**Task:** After locating the line that contains "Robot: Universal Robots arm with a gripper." in the data below, set down exactly that line and each one after it through the line that contains "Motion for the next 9", and nothing more.

Records excerpted from a collection
★ ★ ★

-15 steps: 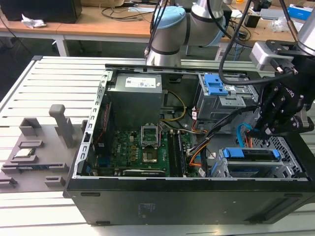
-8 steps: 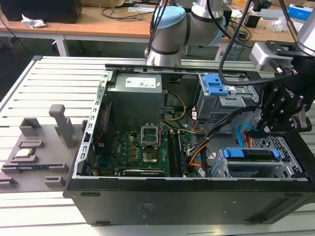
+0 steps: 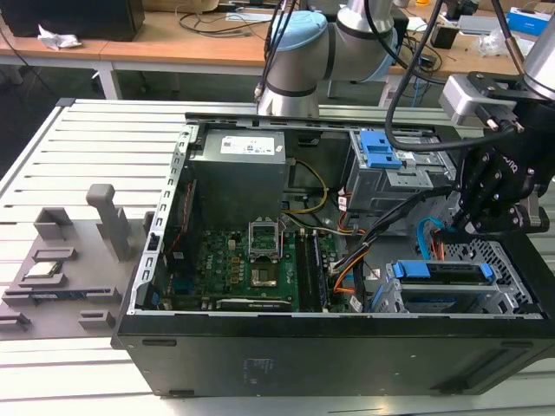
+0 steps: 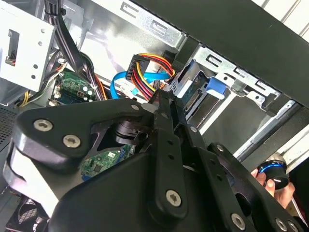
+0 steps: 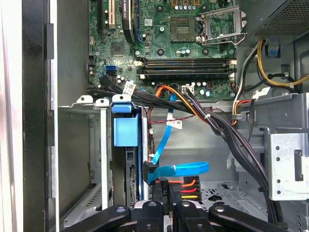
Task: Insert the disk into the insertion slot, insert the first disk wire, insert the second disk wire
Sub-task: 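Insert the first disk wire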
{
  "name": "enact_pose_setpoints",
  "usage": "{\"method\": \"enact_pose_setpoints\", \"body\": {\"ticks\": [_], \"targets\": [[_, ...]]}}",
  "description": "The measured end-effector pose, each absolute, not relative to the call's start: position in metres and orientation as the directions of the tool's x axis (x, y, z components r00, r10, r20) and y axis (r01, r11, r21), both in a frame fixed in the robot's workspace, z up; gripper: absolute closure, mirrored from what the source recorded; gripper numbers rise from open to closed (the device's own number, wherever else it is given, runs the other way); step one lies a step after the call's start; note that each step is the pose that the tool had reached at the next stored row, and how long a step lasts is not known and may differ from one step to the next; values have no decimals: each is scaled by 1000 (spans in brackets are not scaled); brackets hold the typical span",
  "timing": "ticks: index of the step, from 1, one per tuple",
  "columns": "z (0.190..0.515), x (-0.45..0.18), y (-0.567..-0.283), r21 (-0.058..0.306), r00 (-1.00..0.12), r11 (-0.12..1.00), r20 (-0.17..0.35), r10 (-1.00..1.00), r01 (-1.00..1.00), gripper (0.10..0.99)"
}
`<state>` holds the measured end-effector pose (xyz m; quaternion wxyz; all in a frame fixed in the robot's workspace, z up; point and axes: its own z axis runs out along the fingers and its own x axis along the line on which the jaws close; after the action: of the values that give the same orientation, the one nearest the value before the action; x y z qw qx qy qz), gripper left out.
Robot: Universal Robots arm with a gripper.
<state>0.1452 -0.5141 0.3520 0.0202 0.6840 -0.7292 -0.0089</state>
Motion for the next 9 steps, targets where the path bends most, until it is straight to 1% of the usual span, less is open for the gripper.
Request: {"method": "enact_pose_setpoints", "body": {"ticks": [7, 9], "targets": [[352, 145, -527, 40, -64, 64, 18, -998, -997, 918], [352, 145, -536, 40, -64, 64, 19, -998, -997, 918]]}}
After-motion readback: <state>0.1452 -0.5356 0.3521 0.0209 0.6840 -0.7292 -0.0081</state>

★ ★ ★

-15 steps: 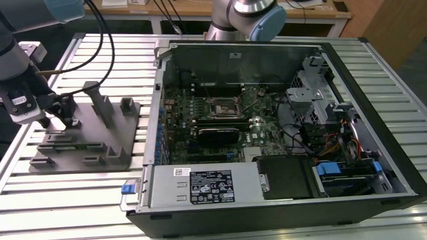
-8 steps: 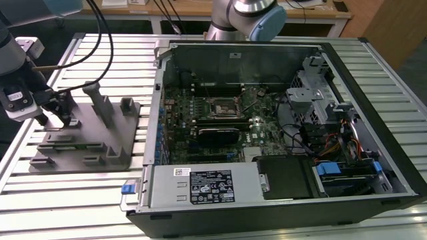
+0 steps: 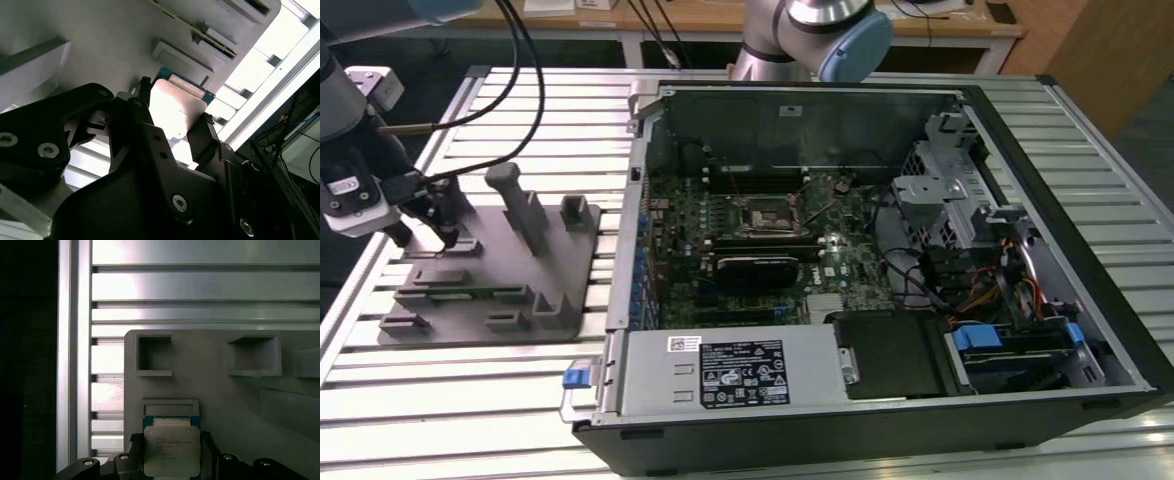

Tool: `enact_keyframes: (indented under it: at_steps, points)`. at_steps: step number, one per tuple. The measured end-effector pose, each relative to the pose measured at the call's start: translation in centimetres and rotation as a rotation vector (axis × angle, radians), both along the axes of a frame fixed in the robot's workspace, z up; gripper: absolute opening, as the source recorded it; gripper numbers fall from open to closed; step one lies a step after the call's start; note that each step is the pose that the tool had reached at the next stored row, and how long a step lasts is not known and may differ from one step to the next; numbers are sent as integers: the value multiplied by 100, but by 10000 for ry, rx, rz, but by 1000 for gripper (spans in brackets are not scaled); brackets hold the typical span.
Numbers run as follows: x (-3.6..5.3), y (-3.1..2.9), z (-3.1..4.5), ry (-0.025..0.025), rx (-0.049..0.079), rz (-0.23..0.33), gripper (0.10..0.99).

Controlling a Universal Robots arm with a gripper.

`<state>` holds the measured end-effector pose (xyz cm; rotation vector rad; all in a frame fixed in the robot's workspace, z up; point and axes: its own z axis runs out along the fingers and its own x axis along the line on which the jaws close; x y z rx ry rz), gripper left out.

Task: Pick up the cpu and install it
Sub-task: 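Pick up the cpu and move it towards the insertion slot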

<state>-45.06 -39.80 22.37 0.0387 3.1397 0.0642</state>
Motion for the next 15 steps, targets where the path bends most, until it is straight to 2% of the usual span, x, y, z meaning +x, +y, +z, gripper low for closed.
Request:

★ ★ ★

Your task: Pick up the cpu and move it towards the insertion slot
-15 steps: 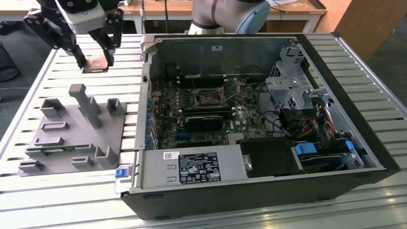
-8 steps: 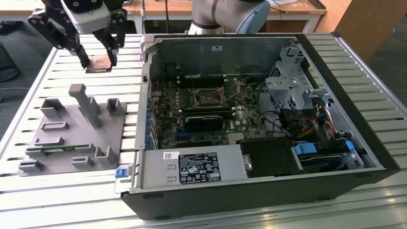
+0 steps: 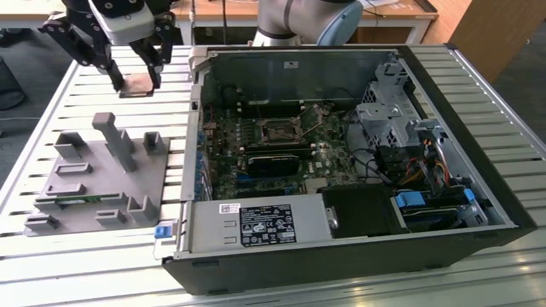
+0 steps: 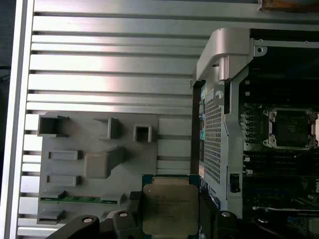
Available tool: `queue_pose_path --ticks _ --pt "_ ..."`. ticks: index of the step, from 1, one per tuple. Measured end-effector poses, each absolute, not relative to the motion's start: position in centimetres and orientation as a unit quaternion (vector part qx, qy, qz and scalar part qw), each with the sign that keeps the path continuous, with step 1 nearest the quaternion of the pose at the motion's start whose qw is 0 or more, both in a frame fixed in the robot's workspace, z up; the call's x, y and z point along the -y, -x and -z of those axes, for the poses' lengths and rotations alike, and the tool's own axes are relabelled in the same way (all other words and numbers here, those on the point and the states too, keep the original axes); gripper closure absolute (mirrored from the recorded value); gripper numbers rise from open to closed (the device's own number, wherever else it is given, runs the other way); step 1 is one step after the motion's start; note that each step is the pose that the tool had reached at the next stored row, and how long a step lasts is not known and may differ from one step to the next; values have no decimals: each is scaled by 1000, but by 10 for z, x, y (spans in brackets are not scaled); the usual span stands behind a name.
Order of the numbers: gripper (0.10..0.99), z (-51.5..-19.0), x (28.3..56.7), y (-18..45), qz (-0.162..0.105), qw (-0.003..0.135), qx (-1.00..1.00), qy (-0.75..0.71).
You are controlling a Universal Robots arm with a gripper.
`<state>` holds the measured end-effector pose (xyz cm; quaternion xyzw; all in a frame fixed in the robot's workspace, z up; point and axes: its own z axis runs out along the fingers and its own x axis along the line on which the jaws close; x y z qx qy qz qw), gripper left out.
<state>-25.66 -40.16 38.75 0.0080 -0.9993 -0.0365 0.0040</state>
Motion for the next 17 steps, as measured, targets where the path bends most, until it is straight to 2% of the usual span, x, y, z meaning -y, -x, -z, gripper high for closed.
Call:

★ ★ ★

**Response to the exercise:**
Robot: Universal Robots arm with a gripper.
<state>0.1452 -0.5141 0.3520 0.0202 0.6840 -0.7292 -0.0089</state>
Motion for the next 9 steps, targets where the path bends most, until it is straight to 1% of the usual span, less is open for the gripper.

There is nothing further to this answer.